▶ _WORK TASK_: In the data, extract each line that holds the string "camera".

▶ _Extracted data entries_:

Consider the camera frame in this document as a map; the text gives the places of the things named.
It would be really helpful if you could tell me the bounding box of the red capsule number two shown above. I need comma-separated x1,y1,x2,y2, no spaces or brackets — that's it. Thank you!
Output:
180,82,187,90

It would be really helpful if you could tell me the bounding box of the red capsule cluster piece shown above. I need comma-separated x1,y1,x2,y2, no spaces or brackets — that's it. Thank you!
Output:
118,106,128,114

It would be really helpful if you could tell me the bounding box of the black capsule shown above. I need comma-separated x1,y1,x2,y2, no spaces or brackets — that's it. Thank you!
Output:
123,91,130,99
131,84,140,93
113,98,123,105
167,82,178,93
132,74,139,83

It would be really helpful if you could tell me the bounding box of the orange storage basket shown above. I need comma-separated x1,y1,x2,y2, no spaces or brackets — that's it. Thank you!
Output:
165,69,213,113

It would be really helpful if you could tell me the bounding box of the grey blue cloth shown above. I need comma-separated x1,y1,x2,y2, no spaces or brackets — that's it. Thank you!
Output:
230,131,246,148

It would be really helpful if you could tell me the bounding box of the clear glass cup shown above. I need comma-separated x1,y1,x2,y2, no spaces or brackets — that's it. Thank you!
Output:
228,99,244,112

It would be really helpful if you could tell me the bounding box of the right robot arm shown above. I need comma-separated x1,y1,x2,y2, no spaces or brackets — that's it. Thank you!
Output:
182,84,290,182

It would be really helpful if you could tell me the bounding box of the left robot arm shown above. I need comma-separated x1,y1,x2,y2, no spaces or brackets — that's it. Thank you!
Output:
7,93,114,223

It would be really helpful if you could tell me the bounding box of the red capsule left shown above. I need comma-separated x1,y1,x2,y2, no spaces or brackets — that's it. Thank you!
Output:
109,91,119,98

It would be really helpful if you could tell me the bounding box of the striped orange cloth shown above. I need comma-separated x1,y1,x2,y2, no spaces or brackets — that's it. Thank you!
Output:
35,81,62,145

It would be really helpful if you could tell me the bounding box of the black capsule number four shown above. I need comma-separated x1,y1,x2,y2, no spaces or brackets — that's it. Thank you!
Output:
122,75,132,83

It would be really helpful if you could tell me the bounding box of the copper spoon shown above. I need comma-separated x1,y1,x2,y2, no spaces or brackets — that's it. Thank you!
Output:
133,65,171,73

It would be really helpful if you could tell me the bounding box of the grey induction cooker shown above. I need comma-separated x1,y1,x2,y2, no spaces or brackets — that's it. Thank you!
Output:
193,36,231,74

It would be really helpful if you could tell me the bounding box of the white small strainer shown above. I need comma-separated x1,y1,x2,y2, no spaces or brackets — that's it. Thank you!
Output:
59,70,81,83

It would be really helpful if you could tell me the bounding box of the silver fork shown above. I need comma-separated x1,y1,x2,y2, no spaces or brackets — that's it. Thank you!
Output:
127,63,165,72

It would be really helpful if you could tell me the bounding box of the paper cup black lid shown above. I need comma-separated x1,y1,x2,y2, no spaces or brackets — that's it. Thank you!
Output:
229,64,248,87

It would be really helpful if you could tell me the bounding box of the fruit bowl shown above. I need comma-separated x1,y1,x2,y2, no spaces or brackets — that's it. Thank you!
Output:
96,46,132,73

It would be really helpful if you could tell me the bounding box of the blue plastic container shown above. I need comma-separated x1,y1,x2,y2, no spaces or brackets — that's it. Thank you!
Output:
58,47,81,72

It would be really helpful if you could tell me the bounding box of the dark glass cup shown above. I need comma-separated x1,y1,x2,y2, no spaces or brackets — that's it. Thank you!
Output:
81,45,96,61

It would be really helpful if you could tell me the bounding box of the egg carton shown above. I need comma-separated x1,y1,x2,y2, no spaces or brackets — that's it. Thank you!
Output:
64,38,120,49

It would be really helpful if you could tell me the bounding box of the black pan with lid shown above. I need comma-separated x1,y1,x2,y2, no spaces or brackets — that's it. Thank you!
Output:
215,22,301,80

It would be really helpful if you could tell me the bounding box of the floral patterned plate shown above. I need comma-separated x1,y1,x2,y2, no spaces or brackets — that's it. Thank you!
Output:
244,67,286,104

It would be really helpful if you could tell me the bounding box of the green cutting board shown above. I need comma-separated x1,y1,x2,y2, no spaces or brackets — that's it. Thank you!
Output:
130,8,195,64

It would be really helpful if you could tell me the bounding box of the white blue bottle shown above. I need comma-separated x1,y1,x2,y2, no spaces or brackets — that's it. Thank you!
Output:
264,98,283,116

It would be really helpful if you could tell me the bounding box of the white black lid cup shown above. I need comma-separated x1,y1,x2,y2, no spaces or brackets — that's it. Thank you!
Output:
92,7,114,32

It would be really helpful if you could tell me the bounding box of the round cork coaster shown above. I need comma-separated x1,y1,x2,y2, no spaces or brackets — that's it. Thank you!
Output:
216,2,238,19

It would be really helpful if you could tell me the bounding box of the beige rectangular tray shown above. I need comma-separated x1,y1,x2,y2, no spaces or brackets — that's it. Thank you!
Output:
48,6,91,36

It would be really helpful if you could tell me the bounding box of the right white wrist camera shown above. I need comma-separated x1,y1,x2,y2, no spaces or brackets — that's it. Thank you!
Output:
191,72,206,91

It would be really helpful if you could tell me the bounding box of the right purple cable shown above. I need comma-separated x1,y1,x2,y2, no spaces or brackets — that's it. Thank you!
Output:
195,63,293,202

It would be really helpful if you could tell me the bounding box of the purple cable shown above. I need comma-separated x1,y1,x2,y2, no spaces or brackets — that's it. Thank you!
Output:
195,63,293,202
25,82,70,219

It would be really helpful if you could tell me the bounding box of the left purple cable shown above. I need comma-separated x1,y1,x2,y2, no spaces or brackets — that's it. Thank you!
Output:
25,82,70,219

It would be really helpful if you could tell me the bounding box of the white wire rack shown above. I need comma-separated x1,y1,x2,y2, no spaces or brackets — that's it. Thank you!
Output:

▶ _WRITTEN SOLUTION_:
Consider the camera frame in this document as a map; the text gives the places of the things named.
It would be really helpful if you could tell me the bounding box of the right white wrist camera shown above. I need comma-separated x1,y1,x2,y2, no spaces or brackets — that's it. Thank you!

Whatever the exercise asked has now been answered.